- **EXERCISE REQUIREMENTS**
Copy each line below in which the string "text" occurs.

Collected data
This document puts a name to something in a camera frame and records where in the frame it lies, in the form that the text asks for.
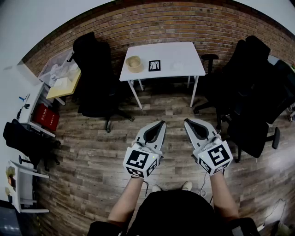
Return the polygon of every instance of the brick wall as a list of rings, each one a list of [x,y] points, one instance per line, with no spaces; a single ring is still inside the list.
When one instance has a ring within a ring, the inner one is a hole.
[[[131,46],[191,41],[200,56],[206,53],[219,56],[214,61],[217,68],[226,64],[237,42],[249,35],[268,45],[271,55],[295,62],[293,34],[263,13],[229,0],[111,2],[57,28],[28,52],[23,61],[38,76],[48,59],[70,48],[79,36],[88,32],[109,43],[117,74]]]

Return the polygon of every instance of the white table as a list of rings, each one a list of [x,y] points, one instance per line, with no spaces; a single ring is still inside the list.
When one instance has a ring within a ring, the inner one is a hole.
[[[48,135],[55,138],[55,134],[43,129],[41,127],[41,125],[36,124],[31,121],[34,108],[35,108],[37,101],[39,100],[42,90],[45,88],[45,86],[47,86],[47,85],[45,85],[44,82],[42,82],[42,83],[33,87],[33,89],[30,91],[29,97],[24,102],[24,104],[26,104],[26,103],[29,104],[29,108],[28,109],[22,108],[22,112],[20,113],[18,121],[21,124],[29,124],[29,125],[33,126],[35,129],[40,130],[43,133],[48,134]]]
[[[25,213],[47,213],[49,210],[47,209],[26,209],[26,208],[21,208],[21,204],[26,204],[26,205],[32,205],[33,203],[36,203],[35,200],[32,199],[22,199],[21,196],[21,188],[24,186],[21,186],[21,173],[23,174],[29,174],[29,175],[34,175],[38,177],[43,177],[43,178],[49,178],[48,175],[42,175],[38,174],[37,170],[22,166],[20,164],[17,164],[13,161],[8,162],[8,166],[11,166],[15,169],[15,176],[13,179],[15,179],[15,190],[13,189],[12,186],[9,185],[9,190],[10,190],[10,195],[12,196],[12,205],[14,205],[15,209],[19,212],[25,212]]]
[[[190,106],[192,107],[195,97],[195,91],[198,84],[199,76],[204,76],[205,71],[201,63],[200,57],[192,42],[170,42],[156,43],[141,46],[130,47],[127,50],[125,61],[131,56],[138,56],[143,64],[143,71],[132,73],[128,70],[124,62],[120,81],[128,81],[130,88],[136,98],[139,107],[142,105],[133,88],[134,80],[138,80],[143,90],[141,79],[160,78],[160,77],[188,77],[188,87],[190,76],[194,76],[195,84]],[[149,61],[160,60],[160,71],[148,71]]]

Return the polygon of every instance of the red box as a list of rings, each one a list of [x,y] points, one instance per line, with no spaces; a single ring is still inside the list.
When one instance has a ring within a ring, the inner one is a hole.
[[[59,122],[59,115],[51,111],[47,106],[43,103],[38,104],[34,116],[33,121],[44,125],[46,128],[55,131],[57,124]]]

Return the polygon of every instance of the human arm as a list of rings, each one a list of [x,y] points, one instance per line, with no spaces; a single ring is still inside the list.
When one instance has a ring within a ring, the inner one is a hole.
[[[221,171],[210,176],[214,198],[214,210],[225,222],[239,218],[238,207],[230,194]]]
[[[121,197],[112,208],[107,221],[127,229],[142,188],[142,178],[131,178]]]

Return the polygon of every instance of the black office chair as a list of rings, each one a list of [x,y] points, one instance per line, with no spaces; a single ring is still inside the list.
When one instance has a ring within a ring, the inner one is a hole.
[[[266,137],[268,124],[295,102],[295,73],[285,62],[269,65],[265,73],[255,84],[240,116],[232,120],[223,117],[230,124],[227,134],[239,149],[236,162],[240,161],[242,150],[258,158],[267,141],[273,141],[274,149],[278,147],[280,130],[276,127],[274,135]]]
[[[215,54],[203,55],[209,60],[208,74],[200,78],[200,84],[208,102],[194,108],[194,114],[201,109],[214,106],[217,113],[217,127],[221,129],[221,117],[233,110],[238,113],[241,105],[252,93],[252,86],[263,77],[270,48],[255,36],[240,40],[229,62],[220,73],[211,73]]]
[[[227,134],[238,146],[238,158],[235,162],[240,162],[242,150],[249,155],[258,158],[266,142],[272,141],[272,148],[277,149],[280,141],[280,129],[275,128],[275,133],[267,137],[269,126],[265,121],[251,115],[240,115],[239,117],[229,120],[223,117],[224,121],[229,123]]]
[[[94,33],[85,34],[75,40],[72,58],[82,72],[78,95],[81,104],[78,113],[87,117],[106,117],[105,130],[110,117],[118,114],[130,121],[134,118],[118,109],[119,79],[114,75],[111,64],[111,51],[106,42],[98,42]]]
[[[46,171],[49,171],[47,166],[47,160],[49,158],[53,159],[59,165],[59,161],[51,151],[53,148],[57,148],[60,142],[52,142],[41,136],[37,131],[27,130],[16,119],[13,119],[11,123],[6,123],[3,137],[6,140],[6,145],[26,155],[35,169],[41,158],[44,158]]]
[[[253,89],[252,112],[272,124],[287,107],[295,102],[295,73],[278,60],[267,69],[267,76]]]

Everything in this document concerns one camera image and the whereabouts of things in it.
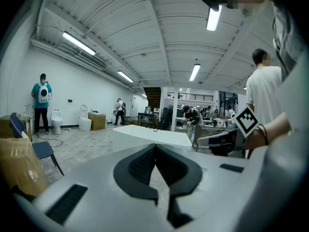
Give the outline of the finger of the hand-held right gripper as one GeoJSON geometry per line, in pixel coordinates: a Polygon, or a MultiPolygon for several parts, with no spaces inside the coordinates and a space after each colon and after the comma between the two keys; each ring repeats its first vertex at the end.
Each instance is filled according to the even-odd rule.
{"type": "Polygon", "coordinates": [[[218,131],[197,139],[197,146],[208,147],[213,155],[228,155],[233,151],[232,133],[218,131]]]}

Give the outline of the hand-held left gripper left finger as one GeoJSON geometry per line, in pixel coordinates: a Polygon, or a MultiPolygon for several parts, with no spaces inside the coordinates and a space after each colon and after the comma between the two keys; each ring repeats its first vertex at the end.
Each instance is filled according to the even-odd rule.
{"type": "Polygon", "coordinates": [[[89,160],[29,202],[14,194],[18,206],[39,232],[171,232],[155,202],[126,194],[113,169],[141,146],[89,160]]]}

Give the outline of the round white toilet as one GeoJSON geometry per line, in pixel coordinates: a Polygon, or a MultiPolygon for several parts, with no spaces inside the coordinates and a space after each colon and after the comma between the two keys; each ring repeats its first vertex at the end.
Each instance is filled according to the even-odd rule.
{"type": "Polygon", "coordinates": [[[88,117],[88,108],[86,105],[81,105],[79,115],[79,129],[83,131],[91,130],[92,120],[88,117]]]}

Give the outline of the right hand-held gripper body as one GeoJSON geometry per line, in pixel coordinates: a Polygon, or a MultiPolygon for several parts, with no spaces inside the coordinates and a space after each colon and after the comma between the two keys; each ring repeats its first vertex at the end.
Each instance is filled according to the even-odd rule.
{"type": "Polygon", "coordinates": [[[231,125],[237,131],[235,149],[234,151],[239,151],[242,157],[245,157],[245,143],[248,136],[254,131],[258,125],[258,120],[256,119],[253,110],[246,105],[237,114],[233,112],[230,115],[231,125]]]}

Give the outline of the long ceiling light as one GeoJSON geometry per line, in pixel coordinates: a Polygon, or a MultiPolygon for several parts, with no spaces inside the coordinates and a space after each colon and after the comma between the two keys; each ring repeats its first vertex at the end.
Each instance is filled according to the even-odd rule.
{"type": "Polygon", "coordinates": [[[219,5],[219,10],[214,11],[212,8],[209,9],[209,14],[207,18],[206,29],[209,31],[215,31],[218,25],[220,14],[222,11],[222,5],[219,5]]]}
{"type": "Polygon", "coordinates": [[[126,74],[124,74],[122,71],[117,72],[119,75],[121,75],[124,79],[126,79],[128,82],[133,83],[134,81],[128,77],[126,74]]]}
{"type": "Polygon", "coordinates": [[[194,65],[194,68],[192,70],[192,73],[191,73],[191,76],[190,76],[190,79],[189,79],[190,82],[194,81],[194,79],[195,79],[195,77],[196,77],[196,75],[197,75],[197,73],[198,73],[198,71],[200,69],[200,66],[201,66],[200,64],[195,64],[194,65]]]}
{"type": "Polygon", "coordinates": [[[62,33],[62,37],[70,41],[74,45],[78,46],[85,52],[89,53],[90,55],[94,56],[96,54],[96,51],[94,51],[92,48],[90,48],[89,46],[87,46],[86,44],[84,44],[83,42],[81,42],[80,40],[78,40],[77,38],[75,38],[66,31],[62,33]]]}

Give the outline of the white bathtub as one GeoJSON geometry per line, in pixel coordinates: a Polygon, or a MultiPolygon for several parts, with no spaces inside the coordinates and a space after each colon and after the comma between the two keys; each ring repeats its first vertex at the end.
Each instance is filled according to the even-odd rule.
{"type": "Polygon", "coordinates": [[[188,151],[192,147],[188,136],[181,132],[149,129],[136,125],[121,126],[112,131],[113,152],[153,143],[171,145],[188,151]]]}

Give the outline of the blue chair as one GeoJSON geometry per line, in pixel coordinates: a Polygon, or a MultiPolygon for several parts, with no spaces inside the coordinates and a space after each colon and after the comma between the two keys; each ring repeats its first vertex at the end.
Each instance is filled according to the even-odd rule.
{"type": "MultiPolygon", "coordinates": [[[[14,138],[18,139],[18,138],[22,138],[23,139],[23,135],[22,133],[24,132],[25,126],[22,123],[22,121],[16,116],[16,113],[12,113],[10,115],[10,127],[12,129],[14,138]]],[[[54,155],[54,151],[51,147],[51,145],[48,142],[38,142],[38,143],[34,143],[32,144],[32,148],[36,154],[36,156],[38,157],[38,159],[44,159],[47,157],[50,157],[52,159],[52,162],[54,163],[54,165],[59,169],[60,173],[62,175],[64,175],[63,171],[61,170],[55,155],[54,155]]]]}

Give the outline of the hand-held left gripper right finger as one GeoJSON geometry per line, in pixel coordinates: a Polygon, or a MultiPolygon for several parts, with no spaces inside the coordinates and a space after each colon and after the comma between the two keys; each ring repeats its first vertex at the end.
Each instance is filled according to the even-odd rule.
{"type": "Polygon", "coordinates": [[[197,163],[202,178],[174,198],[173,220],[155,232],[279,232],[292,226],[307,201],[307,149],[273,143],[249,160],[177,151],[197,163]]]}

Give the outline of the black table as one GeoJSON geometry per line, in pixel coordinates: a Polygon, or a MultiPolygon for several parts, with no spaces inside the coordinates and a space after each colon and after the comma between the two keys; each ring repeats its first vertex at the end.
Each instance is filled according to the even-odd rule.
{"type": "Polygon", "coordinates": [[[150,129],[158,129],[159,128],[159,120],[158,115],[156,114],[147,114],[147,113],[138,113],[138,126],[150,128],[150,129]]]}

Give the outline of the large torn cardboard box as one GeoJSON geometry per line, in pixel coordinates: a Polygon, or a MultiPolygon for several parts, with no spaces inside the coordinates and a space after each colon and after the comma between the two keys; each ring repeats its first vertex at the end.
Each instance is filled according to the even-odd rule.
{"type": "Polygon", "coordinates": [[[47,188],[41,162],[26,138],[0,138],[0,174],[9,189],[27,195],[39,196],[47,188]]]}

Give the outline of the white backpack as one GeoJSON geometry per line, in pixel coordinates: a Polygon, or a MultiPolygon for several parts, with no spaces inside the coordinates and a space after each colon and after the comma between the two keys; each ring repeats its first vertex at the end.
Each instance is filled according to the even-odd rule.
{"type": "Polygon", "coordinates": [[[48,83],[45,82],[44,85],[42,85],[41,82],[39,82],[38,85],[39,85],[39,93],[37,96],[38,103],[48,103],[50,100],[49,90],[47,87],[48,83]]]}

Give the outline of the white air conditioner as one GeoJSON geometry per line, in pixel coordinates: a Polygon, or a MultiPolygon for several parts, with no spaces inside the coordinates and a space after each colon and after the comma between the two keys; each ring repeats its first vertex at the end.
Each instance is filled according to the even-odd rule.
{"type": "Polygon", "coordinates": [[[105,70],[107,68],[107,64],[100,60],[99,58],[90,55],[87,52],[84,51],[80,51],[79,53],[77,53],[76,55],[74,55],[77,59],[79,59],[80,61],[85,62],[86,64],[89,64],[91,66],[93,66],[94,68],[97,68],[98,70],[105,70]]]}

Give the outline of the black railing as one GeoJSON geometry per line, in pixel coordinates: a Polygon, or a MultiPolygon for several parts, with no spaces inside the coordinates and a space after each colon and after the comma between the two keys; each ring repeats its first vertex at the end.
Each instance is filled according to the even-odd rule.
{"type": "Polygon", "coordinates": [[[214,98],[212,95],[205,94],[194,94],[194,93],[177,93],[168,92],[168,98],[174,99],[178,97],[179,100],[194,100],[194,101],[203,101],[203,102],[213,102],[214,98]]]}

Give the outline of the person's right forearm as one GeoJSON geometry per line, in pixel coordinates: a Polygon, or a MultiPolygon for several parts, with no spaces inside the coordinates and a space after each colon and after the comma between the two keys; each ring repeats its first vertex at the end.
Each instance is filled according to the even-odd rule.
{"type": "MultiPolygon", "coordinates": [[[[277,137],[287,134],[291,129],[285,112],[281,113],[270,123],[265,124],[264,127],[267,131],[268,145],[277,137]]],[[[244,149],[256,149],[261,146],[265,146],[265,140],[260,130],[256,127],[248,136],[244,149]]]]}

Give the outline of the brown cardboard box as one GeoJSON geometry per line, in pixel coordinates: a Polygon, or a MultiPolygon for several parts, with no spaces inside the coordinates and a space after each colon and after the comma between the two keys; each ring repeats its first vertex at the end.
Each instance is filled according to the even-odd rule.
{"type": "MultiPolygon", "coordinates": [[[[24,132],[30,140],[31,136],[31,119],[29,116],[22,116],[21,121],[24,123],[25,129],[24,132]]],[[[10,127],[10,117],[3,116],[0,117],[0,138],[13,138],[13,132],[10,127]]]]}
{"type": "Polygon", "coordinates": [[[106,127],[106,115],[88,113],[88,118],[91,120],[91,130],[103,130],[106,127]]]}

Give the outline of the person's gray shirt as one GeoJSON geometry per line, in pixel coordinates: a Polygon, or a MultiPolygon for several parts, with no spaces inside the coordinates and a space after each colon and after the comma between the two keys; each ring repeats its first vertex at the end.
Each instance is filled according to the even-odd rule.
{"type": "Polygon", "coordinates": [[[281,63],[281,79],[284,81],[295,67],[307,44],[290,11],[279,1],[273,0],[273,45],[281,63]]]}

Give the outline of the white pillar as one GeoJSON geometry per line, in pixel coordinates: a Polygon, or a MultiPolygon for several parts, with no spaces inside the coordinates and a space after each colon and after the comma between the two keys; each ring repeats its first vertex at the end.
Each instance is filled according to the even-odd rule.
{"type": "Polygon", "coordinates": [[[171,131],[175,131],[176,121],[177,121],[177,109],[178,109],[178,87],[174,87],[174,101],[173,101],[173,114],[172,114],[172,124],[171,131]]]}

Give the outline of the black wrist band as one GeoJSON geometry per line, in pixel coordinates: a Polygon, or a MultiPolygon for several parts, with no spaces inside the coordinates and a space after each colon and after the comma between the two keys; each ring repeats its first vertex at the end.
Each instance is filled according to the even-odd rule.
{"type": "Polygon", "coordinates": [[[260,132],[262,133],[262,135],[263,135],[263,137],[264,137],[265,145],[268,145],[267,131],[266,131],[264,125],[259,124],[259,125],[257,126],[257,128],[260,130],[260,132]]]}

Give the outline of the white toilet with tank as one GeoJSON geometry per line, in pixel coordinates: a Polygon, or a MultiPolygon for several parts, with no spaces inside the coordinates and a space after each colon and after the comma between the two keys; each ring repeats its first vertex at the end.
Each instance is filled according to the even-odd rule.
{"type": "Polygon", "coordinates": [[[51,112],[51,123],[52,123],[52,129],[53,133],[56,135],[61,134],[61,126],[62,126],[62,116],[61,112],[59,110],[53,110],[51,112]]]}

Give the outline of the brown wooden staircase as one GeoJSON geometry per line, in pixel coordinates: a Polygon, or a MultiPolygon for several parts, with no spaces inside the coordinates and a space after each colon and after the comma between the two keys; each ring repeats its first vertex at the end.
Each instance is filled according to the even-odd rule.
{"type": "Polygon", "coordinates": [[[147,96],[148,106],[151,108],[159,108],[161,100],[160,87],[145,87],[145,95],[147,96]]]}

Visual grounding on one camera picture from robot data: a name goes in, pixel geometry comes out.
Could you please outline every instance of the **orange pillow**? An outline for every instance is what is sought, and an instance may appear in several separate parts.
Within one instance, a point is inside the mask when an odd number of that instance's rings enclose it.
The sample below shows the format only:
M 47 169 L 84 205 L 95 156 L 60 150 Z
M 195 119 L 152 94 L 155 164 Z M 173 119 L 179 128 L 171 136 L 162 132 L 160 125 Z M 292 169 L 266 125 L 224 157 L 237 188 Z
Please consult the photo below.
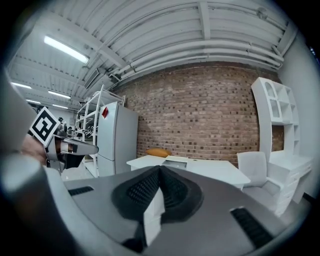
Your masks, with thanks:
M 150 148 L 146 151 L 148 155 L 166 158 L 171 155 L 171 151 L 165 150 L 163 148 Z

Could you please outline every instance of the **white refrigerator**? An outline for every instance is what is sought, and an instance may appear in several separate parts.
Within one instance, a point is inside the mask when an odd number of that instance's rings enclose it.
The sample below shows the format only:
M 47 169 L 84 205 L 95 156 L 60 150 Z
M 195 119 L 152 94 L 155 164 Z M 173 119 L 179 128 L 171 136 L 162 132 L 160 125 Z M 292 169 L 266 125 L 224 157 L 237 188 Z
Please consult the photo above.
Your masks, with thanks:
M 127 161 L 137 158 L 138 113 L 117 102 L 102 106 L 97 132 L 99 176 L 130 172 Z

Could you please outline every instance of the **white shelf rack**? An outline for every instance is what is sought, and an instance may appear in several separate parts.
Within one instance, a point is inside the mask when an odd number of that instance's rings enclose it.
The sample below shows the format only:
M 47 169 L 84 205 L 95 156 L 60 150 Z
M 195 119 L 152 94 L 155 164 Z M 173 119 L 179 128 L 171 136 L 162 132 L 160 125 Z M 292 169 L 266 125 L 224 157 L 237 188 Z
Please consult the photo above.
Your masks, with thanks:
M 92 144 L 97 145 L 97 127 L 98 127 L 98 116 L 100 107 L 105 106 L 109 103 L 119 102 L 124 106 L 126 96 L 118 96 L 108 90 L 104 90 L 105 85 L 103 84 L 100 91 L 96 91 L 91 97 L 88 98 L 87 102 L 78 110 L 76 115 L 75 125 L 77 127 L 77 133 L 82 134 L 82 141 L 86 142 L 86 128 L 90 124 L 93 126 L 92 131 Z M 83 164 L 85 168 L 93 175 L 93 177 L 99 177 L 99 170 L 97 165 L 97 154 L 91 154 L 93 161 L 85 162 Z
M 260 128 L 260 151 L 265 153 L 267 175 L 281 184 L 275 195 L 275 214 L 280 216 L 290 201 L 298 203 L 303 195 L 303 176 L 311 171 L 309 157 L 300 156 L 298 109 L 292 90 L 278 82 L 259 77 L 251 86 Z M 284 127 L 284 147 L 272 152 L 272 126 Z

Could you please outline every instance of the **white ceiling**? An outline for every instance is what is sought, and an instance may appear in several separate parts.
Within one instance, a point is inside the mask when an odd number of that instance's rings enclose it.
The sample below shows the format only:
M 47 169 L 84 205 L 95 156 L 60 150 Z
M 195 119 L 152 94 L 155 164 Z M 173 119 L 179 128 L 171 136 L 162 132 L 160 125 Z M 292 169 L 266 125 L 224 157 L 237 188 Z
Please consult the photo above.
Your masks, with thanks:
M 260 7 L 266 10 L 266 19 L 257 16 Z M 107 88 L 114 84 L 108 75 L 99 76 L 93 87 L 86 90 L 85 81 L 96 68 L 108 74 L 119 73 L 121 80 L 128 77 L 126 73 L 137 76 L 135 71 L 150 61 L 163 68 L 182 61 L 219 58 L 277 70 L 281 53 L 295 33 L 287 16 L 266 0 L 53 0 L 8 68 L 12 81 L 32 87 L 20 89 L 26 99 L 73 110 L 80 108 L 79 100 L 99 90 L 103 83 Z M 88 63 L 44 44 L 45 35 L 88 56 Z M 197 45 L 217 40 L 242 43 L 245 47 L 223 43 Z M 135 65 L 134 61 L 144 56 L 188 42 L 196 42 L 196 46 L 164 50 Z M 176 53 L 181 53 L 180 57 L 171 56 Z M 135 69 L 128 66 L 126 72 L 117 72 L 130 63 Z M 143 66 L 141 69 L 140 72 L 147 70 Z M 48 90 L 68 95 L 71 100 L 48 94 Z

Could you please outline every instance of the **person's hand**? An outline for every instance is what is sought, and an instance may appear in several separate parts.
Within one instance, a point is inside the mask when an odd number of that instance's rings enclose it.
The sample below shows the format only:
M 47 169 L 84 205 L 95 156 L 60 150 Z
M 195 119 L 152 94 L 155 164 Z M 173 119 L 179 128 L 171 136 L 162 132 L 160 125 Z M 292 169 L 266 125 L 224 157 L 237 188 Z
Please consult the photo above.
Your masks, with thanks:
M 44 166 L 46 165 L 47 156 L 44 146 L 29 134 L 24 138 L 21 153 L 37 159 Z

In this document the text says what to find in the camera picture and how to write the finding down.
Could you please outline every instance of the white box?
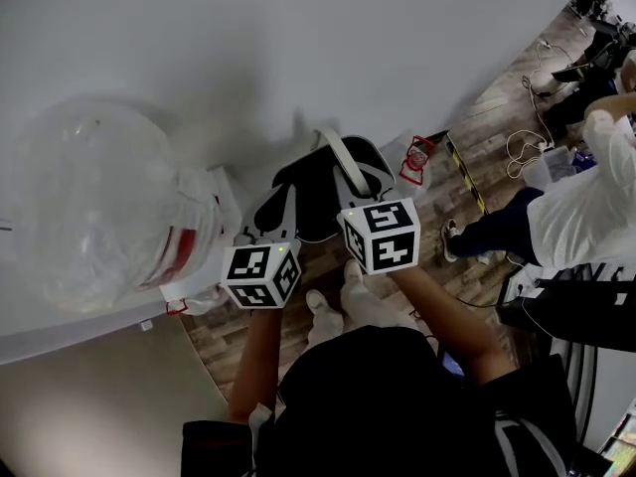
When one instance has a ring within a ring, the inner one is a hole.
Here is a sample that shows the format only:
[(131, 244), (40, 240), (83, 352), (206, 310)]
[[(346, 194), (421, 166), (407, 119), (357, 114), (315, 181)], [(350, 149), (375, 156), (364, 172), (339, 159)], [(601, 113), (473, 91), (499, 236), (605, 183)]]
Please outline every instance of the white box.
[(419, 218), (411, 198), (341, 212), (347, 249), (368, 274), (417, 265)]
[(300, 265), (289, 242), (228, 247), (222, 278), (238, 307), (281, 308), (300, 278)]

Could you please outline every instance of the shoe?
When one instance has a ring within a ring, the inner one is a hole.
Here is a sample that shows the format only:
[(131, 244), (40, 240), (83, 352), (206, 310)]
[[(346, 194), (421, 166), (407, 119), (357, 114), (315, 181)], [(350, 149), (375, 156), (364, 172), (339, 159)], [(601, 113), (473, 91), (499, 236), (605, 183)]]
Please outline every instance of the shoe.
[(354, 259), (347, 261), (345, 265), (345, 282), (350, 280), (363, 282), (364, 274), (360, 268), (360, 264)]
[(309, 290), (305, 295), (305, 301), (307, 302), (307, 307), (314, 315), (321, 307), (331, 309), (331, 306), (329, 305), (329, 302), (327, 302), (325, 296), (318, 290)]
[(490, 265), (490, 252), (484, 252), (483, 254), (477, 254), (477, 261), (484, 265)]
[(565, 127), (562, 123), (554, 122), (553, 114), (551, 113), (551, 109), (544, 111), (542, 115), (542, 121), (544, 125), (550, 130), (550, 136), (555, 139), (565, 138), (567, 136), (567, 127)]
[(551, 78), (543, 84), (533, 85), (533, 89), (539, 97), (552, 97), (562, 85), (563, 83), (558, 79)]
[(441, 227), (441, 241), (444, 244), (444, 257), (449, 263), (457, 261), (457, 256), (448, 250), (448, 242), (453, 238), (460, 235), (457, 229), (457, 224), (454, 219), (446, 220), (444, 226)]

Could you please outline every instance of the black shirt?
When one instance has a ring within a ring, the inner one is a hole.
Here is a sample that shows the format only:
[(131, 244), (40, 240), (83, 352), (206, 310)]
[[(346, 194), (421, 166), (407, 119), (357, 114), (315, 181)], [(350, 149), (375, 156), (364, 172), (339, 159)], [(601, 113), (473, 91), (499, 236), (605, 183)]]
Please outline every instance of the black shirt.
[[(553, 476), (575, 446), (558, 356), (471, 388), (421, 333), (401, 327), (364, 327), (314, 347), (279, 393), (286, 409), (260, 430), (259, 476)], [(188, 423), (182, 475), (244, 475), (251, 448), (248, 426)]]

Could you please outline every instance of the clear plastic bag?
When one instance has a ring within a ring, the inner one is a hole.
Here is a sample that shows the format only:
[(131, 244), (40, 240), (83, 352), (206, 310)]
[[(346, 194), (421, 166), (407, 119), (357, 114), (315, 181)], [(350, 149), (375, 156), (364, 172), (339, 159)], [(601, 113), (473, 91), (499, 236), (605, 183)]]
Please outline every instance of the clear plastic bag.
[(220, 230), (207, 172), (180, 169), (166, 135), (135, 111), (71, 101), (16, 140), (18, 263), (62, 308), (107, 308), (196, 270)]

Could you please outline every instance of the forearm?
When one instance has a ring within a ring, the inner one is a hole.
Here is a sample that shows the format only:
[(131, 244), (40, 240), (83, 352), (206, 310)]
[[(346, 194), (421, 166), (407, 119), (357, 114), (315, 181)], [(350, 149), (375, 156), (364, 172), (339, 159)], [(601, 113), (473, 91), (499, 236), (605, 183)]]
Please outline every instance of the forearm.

- **SOLUTION TO THIS EXERCISE**
This document puts a name to something in a camera frame and records where in the frame it lies, in the form that the text asks for.
In this document the text says what to find in the camera picture and how to write the finding down.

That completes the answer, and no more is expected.